TO DO - Look through the data below and output, unchanged, every line from the one holding "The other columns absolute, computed" through the one holding "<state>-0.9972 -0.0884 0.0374", inclusive. Skip the pictures.

INFORMATION PROVIDED Block Start

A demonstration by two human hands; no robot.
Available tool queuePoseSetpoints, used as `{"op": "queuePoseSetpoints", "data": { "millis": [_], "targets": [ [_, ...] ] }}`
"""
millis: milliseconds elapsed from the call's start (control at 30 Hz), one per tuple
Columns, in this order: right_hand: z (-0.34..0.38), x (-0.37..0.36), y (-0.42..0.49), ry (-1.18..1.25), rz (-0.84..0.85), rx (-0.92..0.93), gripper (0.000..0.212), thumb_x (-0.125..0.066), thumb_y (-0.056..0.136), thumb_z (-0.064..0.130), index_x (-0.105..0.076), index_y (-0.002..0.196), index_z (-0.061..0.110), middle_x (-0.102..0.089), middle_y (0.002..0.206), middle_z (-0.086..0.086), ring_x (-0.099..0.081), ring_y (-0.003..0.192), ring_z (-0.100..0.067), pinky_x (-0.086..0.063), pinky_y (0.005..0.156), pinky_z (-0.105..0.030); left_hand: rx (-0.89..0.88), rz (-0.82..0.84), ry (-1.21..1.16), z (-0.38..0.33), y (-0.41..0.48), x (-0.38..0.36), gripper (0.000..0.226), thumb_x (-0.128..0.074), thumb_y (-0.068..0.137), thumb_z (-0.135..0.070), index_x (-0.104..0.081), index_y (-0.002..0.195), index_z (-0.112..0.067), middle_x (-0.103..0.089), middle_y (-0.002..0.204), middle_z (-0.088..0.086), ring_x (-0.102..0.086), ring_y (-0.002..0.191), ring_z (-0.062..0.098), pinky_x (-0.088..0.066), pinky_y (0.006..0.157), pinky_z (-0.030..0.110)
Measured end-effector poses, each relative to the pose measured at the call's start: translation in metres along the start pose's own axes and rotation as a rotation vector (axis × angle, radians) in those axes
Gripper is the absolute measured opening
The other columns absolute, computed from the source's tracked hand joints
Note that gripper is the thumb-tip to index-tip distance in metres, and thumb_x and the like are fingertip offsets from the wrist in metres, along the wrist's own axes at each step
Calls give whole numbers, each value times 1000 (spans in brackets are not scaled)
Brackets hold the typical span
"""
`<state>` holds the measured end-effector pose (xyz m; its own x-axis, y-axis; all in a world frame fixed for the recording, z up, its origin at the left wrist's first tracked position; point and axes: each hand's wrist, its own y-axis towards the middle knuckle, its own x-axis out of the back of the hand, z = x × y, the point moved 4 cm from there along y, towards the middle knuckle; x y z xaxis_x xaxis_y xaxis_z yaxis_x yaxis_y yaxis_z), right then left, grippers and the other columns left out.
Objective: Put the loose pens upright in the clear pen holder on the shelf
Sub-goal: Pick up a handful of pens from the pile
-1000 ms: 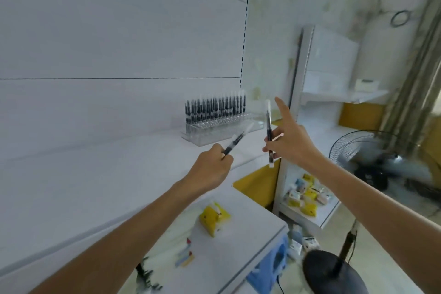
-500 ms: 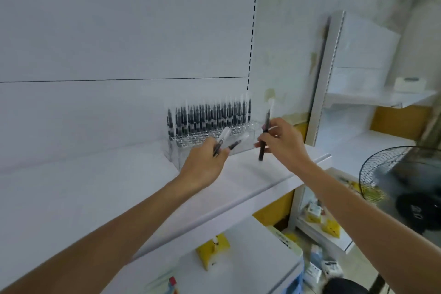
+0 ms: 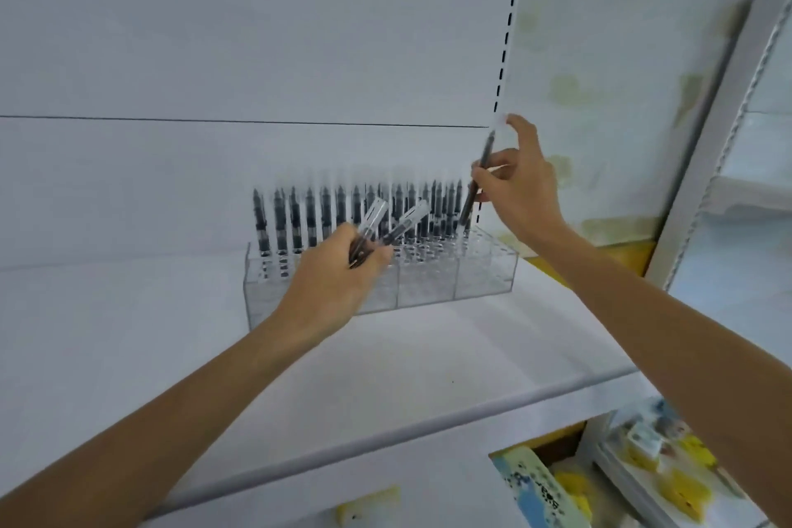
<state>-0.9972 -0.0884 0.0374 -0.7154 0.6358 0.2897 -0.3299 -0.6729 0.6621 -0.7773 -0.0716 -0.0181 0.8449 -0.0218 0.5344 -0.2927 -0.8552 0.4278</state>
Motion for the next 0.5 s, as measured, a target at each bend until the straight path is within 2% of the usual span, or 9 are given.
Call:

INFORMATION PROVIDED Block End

RESPONSE TO THIS EXERCISE -
The other columns absolute, computed from the source's tracked hand joints
Note that gripper is the thumb-tip to index-tip distance in metres, and thumb_x and the like are fingertip offsets from the wrist in metres, along the wrist's own axes at each step
Calls give whole numbers, each value times 1000 (spans in brackets are not scaled)
Brackets hold the typical span
"""
`<state>` holds the measured end-effector pose (xyz m; its own x-axis, y-axis; all in a world frame fixed for the recording, z up, its origin at the left wrist's first tracked position; point and axes: each hand's wrist, its own y-axis towards the middle knuckle, its own x-axis out of the back of the hand, z = x × y, the point moved 4 cm from there along y, towards the middle knuckle; x y z xaxis_x xaxis_y xaxis_z yaxis_x yaxis_y yaxis_z), right then left, grippers and the other columns left out.
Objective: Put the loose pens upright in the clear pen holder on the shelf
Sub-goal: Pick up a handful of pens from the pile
-1000 ms: 
-500 ms: 
+0 ms: 
<state>-0.9972 -0.0884 0.0374 -0.7154 0.6358 0.2897 -0.3299 -0.6729 0.6621 -0.7773 -0.0716 -0.0181 0.8449 -0.0218 0.5344 -0.2927 -0.8552 0.4278</state>

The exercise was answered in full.